Researchers from Skoltech Center for Computational and Data-Intensive Science and Engineering (CDISE) recently used deep learning neural networks to predict a child’s intelligence.
In this study, the team applied ensembles of classifiers to 3D of super precision neural networks. Source: Skoltech Communications/Ekaterina Kondratyeva
A 2013 study by the U.S. National Institutes of Health (NIH) was the first of its kind to study if a teenager’s hobbies and habits affect brain development. After this study, the NIH team wondered if an MRI could be used to predict the intelligence level. The NIH database holds over 11,000 structural and functional MRI images of children ages 9-10. With this data, NIH started an international competition to find if intelligence can be predicted with an MRI. NIH made its database public and tasked participants with building a predictive model based on their brain images. The goal of the competition was to create models that reveal more about the cognitive, social, emotional and physical developments of teenagers.
The Skoltech team participated in the competition. They used neural networks for MRI image processing to build a network architecture that enables several mathematical models and applies data to increase prediction accuracy. A novel ensemble method was used to analyze the MRI data.

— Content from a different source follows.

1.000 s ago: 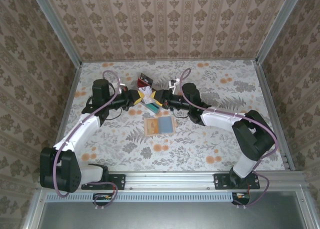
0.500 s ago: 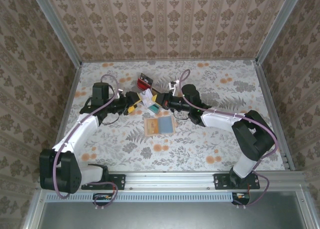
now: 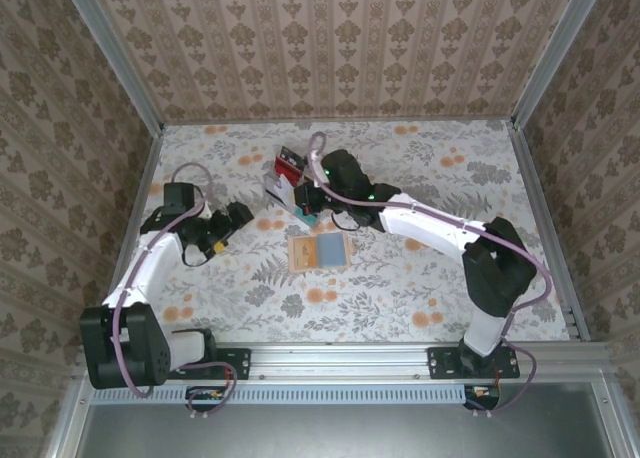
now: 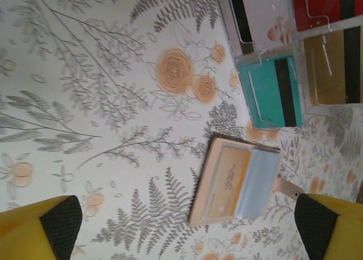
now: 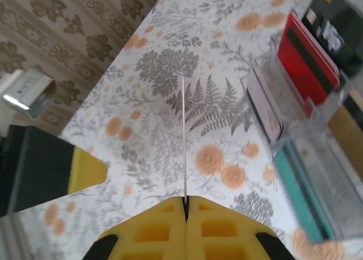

Skoltech researchers focused on predicting intelligence levels, also known as fluid intelligence. The team characterized the biological abilities of the nervous system. They successfully predicted fluid intelligence and a target variable that is independent of age, gender, brain size and the kind of MRI scanner used. With this system, an image can be classified as it is, without reducing the dimension of the image or ruin valuable information. The computer model helped find a correlation between a child’s fluid intelligence and the brain’s anatomy.
The Skoltech team will be presenting at MICCAI 2019 and the paper will be published in Adolescent Brain Cognitive Development and Neurocognitive Prediction.